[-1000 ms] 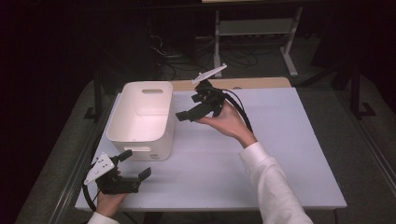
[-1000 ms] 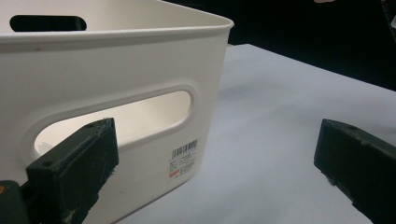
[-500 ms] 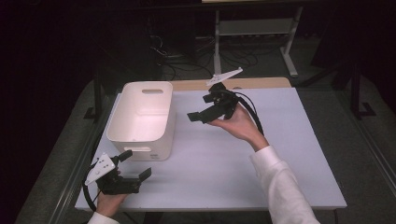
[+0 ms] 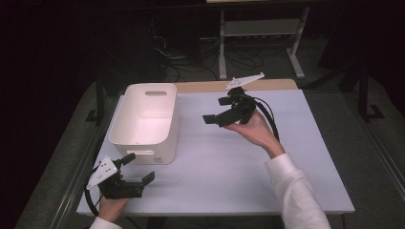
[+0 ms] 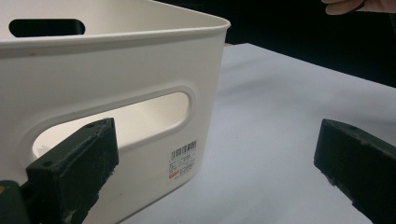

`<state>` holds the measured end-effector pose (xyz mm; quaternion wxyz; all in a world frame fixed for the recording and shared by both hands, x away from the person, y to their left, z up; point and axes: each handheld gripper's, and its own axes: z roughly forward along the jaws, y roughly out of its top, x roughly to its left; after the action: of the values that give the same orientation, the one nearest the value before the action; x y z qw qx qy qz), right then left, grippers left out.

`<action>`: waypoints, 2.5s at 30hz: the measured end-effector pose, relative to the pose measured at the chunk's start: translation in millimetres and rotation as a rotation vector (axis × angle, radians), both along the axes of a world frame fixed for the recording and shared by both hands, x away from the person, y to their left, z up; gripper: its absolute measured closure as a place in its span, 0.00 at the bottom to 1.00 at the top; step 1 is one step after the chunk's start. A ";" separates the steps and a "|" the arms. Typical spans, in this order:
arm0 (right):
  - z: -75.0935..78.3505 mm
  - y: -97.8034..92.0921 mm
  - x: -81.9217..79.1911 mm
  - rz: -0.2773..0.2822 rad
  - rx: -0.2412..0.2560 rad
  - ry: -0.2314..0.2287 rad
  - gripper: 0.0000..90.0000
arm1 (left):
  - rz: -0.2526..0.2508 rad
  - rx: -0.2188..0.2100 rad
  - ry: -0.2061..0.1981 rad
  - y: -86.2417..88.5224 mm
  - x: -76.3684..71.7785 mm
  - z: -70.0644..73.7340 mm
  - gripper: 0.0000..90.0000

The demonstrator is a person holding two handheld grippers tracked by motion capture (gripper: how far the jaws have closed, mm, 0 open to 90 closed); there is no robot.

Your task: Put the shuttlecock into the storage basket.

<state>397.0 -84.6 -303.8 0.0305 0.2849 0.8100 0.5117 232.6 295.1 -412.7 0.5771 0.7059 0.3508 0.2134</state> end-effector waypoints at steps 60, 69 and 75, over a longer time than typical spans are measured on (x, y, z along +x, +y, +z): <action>-42.3 -100.5 -45.8 -0.130 0.058 -0.097 0.00 | 0.005 0.019 -0.004 1.6 -1.0 1.1 0.00; -53.1 -110.8 -61.8 -0.138 0.055 -0.121 0.00 | 0.005 0.018 -0.005 1.7 -1.2 1.2 0.00; -63.6 -125.4 -70.5 -0.164 0.059 -0.121 0.00 | 0.011 0.028 0.000 1.4 -1.5 0.7 0.00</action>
<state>326.5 -209.9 -367.4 0.1129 0.3197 0.7652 0.5473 231.1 296.5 -412.1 0.5659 0.7122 0.3516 0.2212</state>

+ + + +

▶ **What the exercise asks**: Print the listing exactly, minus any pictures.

▶ **Result below**:
[-1000 ms] 
[-1000 ms] 
[-500 ms] 
[+0 ms] 
[+0 ms] 

`<state>` holds the measured end-effector pose (xyz mm; quaternion wxyz; all in a world frame fixed for the recording and shared by both hands, x away from the person, y to their left, z up; point and axes: each handheld gripper's, and its own axes: z roughly forward along the jaws, y roughly out of its top, x roughly to its left; after the action: of the values that give the same orientation, the one nearest the value before the action; x y z qw qx qy qz), right then left, grippers left out.

`<action>`: waypoints, 2.5s at 30hz: the measured end-effector pose, relative to the pose measured at the chunk's start: translation in millimetres and rotation as a rotation vector (axis × angle, radians), both along the axes of a world frame fixed for the recording and shared by both hands, x away from the person, y to their left, z up; gripper: its absolute measured closure as a place in its span, 0.00 at the bottom to 1.00 at the top; step 1 is one step after the chunk's start. A ";" separates the steps and a "|" the arms. Typical spans, in this order:
arm0 (right):
  - z: -75.0935..78.3505 mm
  - y: -97.8034..92.0921 mm
  - x: -81.9217..79.1911 mm
  - rz: -0.2773..0.2822 rad
  - rx: -0.2412..0.2560 rad
  - ry: -0.2314..0.2287 rad
  - gripper: 0.0000..90.0000
arm1 (left):
  - rz: -0.2526..0.2508 rad
  - rx: -0.2188..0.2100 rad
  - ry: -0.2061..0.1981 rad
  - y: -86.2417..88.5224 mm
  - x: -76.3684..71.7785 mm
  - z: -70.0644..73.7340 mm
  - gripper: 0.0000..90.0000

The demonstrator is a person holding two handheld grippers tracked by motion capture (gripper: how far the jaws have closed, mm, 0 open to 90 closed); there is no robot.

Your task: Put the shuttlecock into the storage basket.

<state>397.0 -84.6 -303.8 0.0305 0.2849 0.8100 0.5117 232.6 295.1 -412.7 0.5771 0.7059 0.3508 0.2134</state> end-effector waypoints at steps 60, 69 and 75, over a longer time than typical spans are measured on (x, y, z along +x, +y, +z): <action>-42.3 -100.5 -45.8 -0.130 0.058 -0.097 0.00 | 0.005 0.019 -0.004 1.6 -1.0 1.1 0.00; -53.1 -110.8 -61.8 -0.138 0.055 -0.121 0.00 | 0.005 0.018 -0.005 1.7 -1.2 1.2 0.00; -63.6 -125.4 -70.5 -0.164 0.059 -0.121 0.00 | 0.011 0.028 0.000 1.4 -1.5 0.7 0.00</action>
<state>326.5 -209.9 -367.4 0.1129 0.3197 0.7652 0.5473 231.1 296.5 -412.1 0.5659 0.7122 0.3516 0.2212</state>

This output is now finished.